- TASK -
Please print exactly the lines from the line containing "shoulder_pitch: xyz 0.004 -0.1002" through the end of the data, no more, and keep pictures out of the copy.

+ + + +

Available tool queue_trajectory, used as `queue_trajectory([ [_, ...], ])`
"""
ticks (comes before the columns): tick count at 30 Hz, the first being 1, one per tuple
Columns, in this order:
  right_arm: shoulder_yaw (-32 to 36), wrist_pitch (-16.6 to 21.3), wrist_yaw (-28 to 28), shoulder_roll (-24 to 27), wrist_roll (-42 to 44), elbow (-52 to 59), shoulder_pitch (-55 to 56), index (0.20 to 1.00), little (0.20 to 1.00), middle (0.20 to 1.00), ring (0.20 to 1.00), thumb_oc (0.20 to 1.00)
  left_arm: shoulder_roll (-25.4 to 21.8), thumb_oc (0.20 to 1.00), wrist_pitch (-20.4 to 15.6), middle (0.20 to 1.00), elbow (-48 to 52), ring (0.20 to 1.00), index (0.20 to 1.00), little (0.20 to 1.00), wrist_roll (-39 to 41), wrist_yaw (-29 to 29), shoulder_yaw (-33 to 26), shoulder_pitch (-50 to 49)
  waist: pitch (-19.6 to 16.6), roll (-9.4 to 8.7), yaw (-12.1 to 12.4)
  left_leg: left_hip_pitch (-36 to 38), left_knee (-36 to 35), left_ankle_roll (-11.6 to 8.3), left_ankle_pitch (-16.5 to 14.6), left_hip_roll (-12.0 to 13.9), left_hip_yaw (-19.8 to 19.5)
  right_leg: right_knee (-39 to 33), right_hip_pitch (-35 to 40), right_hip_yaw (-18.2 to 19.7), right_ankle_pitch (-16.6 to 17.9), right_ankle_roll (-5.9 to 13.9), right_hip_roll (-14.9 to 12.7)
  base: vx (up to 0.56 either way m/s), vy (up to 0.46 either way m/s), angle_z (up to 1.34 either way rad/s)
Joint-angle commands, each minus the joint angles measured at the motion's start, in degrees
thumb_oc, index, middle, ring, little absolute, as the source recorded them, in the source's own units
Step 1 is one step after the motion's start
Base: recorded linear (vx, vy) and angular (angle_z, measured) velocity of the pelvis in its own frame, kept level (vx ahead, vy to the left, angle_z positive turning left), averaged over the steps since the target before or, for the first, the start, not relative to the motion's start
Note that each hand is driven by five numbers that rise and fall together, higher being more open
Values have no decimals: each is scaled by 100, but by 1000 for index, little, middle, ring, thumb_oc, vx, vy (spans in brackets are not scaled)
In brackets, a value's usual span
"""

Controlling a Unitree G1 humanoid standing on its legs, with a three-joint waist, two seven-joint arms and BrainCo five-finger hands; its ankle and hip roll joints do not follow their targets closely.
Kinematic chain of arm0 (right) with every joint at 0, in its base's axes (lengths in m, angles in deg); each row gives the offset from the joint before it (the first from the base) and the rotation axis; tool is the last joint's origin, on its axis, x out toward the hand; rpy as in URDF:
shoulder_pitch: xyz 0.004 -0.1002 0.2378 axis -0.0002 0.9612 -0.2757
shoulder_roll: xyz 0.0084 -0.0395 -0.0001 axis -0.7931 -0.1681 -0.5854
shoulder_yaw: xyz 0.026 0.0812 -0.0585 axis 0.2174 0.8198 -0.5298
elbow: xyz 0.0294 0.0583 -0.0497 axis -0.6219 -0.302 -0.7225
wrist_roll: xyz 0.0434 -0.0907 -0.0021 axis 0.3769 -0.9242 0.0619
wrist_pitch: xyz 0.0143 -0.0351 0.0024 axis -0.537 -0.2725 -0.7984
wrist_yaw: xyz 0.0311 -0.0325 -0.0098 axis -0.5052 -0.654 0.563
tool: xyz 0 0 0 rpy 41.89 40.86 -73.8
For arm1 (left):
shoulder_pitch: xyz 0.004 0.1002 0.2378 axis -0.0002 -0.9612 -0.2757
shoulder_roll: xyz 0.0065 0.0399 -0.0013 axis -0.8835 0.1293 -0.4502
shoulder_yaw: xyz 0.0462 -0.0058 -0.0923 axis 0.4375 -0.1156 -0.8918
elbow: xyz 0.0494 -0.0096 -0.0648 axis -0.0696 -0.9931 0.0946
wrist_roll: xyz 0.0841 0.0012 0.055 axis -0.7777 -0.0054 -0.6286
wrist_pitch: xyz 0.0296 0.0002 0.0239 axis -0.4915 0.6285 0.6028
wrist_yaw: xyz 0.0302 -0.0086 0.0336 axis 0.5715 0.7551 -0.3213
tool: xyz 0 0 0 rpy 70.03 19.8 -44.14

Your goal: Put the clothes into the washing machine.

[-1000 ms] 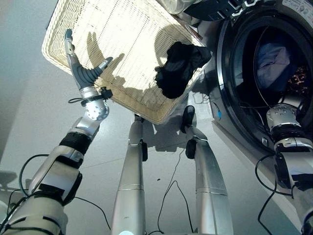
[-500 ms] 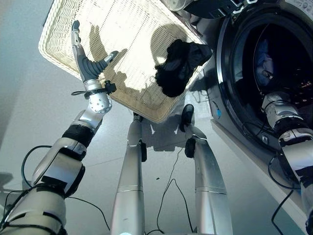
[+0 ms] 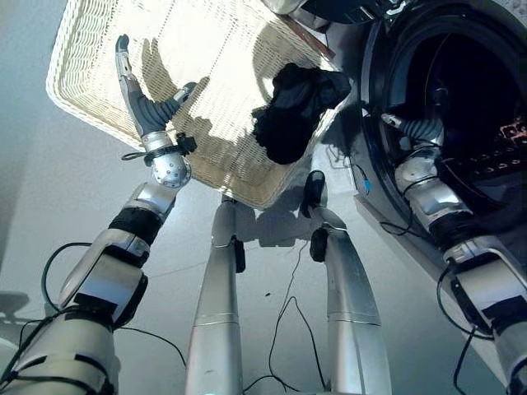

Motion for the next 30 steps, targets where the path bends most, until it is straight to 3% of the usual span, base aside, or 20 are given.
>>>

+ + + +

- ANSWER BOX -
shoulder_pitch: xyz 0.004 -0.1002 0.2378 axis -0.0002 0.9612 -0.2757
shoulder_roll: xyz 0.0084 -0.0395 -0.0001 axis -0.7931 -0.1681 -0.5854
shoulder_yaw: xyz 0.026 0.0812 -0.0585 axis 0.2174 0.8198 -0.5298
elbow: xyz 0.0294 0.0583 -0.0497 axis -0.6219 -0.302 -0.7225
wrist_roll: xyz 0.0434 -0.0907 -0.0021 axis 0.3769 -0.9242 0.0619
wrist_pitch: xyz 0.0143 -0.0351 0.0024 axis -0.537 -0.2725 -0.7984
wrist_yaw: xyz 0.0311 -0.0325 -0.0098 axis -0.5052 -0.654 0.563
tool: xyz 0 0 0 rpy 41.89 40.86 -73.8
For arm1 (left):
shoulder_pitch: xyz 0.004 0.1002 0.2378 axis -0.0002 -0.9612 -0.2757
shoulder_roll: xyz 0.0065 0.0399 -0.0013 axis -0.8835 0.1293 -0.4502
shoulder_yaw: xyz 0.0462 -0.0058 -0.0923 axis 0.4375 -0.1156 -0.8918
elbow: xyz 0.0494 -0.0096 -0.0648 axis -0.0696 -0.9931 0.0946
wrist_roll: xyz 0.0841 0.0012 0.055 axis -0.7777 -0.0054 -0.6286
wrist_pitch: xyz 0.0296 0.0002 0.0239 axis -0.4915 0.6285 0.6028
wrist_yaw: xyz 0.0302 -0.0086 0.0336 axis 0.5715 0.7551 -0.3213
tool: xyz 0 0 0 rpy 70.03 19.8 -44.14

Your goal: Put the clothes into the washing machine.

[-1000 ms] 
[-500 ms] 
[+0 ms] 

Motion for the next 30 steps, targets where the path bends most, until it is straight to 3% of the usual span, base aside, or 20 are given.
>>>

No further answer will be given.